Raijin: YEOW!! Ouuuch....F-Fujin....C-Control
your temper, ya know? I was patrollin', just
like ya told me. I even woke up that search dog,
sleepin' on the job, ya know? You guys help me
out here!! We've gotta clam Fujin down, ya
know?!?

Zell: RAIJIN!!!!

Raijin: Wooooow!! What are you guys doin'
here?!?

Zell: We're here to liberate Balamb, ya know?!?
....I mean....uhh....We're here to liberate
Balamb!!

Raijin: Seifer told us to give you a whoppin' if
we saw you, ya know!!You soldiers help me
out, too!!

(Squall's group fight Raijin and 2 Galbadian
Soldiers--and at one point, Raijin is wounded.)

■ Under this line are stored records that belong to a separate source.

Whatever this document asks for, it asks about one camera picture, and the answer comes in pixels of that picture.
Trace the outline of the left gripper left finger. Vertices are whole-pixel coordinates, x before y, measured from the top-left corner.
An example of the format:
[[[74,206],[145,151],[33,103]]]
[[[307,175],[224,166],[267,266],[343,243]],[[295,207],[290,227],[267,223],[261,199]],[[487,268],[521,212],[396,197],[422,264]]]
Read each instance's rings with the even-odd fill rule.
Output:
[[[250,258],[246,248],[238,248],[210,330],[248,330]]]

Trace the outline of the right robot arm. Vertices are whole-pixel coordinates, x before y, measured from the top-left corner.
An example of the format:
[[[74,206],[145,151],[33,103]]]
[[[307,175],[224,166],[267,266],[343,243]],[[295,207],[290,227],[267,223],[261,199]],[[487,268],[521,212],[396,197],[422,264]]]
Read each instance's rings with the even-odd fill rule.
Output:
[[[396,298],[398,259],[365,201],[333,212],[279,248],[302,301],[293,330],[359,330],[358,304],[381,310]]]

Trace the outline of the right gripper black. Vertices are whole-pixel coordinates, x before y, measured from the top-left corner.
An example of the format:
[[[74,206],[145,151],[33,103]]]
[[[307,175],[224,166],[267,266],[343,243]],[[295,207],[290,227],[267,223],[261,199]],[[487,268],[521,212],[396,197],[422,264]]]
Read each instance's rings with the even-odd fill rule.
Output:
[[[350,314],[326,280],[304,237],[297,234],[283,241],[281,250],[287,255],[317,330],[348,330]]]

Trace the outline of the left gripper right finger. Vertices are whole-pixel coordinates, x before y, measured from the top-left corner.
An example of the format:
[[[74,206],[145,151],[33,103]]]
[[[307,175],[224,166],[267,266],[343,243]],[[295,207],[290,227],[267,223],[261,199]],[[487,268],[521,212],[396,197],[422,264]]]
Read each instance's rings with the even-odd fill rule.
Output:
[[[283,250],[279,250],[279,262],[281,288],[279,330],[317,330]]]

Raijin: Ughhh, you got me, ya know....

(After the fight, Zell and co. stand
triumphant.)

Zell: OHHHH YEAHHHH!! The commander's
gonna get a whoopin' too!!

(Entering the hotel, the SeeDs come across
Fujin.)

Zell: So I guess you're the commander!! Pack
your bags and get the hell outta Balamb!!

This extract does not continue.